*WHAT THE TASK ASKS:* Your copy of the data should match it exactly, except that the pictures are gone.

· · · ·

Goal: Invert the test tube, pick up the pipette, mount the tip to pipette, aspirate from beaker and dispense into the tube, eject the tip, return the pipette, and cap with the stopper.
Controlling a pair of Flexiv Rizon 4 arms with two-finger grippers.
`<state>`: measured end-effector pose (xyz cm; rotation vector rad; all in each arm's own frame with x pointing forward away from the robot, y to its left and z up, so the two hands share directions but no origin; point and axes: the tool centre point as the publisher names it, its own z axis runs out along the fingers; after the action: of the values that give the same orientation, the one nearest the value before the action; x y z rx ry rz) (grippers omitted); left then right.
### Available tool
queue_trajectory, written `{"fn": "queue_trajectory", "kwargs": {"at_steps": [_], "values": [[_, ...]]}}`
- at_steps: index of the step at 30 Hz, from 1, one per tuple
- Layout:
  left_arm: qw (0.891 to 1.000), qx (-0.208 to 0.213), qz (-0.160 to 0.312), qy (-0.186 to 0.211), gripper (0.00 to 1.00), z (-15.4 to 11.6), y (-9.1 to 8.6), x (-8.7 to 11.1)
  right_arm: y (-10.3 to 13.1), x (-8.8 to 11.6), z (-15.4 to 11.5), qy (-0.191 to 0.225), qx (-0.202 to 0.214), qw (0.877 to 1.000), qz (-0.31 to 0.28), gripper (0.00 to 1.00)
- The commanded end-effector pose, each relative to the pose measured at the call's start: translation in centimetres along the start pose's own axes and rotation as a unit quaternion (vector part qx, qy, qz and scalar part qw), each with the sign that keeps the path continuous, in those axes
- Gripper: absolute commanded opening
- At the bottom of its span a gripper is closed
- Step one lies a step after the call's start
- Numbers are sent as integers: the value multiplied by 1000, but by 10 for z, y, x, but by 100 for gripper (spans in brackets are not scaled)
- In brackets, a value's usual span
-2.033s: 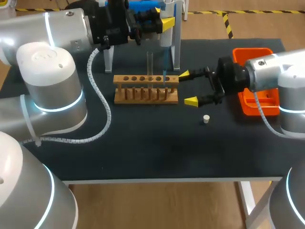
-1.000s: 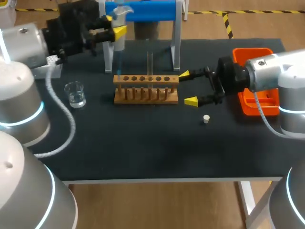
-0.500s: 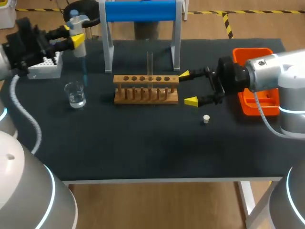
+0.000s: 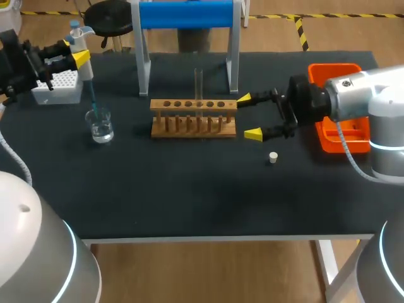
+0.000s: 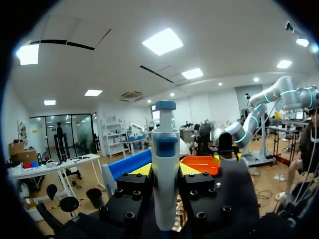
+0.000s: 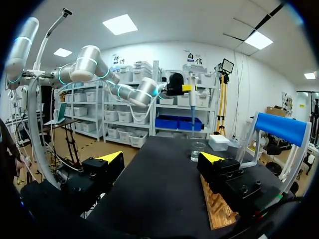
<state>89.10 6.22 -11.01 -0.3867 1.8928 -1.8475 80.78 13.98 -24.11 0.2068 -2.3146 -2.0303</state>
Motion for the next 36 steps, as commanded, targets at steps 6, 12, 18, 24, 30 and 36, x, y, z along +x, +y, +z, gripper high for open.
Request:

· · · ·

*RESPONSE TO THE TASK:*
Goal: Invert the test tube, pick up the pipette, mount the tip to pipette, aspirate from beaker and dispense into the tube, eject the tip, return the pipette, and cap with the stopper.
Controlling a pair of Flexiv Rizon 4 arms with two-finger grippers.
`<state>`: measured end-effector pose (xyz cm; rotation vector rad; all in each arm's own frame with x pointing forward away from the robot, y to its left and z up, so the two hands share directions but no origin; point and axes: the tool centre point as the publisher names it, its own z axis runs out along the fingers; after the action: of the values that give the same orientation, the one nearest the value before the action; x y z rx ry rz) (grippers omitted); left then right.
### Available tool
queue_trajectory, written `{"fn": "queue_trajectory", "kwargs": {"at_steps": [_], "values": [[_, ...]]}}`
- at_steps: index of the step at 30 Hz, from 1, one per tuple
- Layout:
  left_arm: qw (0.891 to 1.000), qx (-0.208 to 0.213), qz (-0.160 to 0.312), qy (-0.186 to 0.211), gripper (0.00 to 1.00), z (-15.4 to 11.6), y (-9.1 to 8.6), x (-8.7 to 11.1)
  right_arm: y (-10.3 to 13.1), x (-8.8 to 11.6), z (-15.4 to 11.5), qy (-0.191 to 0.225), qx (-0.202 to 0.214), qw (0.877 to 1.000), qz (-0.31 to 0.28), gripper (0.00 to 1.00)
- The commanded end-effector pose, each relative to the pose measured at the call's start: translation in centimetres along the start pose's own axes and rotation as a unit quaternion (vector part qx, qy, qz and scalar part qw), each with the sign that keeps the path continuous, in those axes
- Gripper: absolute commanded opening
- At the bottom of its span a gripper is closed
- Step one lies a step after the call's start
- Numbers are sent as integers: the value multiplied by 1000, but by 10 for z, y, x, but by 100 for gripper (spans in brackets are not scaled)
- In brackets, a value's usual span
-2.033s: 
-1.000s: 
-0.500s: 
+0.000s: 
+0.000s: 
+0.000s: 
<state>89.10 6.22 -11.01 -0.3867 1.8928 -1.8475 80.78 13.98 -24.11 0.2068 -2.3146 -2.0303</state>
Motion for the next 36 steps, as commanded, targets at steps 6, 12, 18, 24, 30 and 36, x, y, z along +x, +y, +z, gripper high for open.
Request:

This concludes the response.